▶ [What this task involves]:
The answer is the exact run of lines in the listing below from the line containing "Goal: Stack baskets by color" up to and including the line containing "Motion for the", with pictures removed.

· · · · · · ·

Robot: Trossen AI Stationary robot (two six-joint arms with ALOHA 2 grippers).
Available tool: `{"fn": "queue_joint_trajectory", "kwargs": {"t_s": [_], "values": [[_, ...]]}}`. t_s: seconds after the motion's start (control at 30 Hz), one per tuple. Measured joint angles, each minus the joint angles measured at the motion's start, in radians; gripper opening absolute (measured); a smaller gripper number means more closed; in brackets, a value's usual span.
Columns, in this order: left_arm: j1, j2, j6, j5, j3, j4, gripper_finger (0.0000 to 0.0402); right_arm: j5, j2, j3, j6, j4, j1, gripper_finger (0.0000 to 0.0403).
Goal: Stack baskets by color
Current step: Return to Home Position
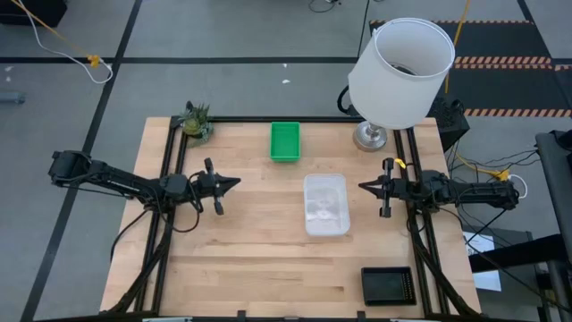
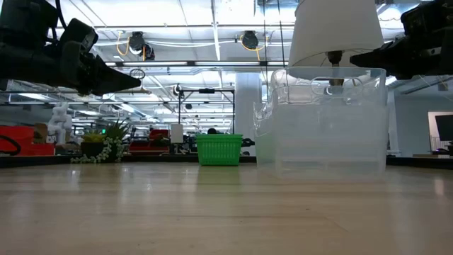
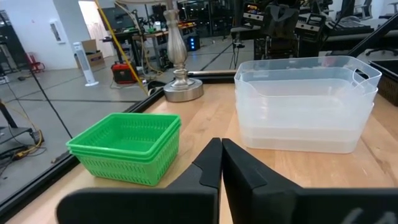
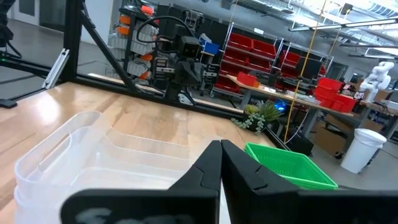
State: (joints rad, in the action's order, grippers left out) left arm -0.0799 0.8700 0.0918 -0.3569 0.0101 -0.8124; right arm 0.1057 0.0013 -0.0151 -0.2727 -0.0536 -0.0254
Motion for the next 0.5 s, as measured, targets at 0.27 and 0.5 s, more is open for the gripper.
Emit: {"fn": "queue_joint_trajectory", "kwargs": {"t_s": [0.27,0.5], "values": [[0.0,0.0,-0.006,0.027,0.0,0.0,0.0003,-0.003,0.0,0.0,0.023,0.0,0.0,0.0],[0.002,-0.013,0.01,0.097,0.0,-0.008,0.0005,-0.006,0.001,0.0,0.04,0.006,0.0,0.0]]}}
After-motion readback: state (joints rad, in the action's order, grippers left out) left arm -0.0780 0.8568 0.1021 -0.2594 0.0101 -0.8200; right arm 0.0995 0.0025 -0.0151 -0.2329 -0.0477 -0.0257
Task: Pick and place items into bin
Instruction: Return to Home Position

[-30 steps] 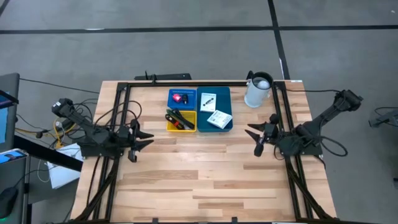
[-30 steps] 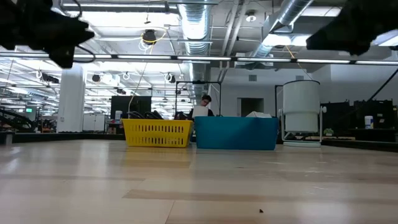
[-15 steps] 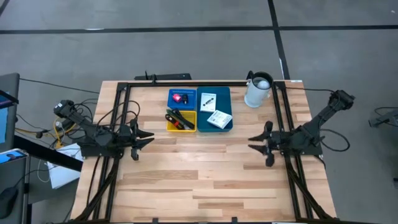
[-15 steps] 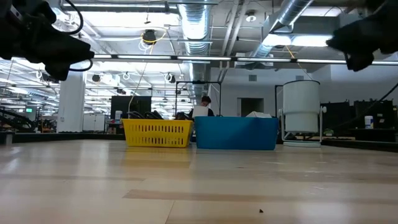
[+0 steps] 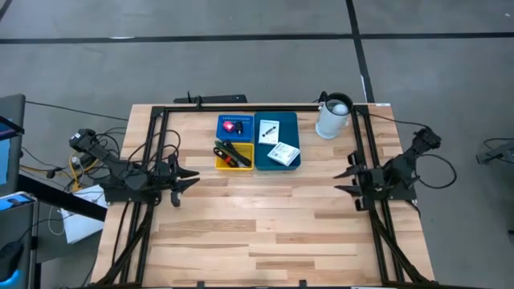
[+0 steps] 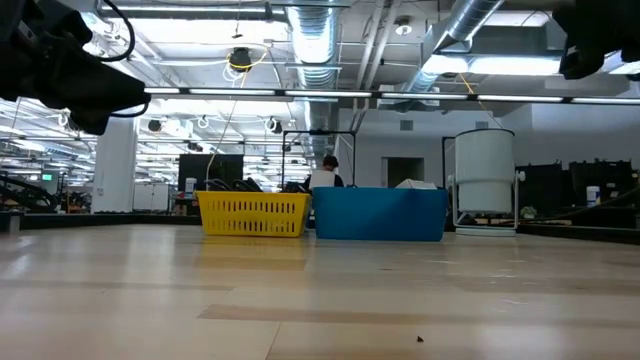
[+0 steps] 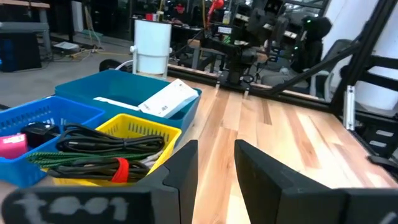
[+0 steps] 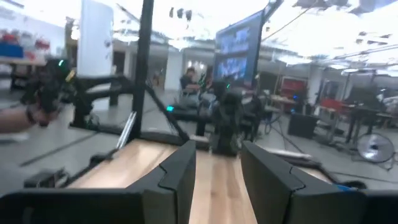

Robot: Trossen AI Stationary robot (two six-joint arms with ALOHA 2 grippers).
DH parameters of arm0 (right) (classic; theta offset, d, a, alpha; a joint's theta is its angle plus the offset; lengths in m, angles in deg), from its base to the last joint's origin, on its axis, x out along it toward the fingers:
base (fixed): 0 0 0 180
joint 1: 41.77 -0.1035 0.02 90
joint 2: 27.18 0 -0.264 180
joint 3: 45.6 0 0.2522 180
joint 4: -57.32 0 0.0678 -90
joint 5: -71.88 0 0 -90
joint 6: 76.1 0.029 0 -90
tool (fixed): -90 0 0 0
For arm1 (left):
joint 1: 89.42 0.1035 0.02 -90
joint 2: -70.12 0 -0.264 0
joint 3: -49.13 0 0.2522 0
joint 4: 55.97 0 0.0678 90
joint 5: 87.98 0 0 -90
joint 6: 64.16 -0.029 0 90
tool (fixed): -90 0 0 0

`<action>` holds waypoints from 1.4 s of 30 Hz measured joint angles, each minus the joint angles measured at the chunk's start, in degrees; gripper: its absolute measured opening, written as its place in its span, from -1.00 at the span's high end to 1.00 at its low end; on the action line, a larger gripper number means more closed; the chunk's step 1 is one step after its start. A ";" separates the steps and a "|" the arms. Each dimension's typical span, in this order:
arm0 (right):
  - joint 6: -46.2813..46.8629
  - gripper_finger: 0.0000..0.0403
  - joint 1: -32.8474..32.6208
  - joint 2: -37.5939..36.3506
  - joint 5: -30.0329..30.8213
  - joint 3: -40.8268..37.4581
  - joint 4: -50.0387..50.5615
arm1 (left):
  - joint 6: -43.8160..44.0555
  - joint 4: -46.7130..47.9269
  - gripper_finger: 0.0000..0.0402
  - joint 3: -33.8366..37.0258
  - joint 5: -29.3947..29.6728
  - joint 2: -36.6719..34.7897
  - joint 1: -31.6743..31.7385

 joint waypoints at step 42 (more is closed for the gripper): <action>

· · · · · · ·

▶ [Problem solution]:
Goal: Stack baskets by color
Current step: Return to Home Position
State: (joints rad, in the action's order, grippers left out) left arm -0.0799 0.8700 0.0918 -0.3569 0.0101 -0.8124; right arm 0.1057 0.0013 -0.0151 -0.2727 -0.0536 -0.0254
Motion for the next 0.5 s, as measured, targets at 0.27 and 0.5 s, more is open for the gripper.

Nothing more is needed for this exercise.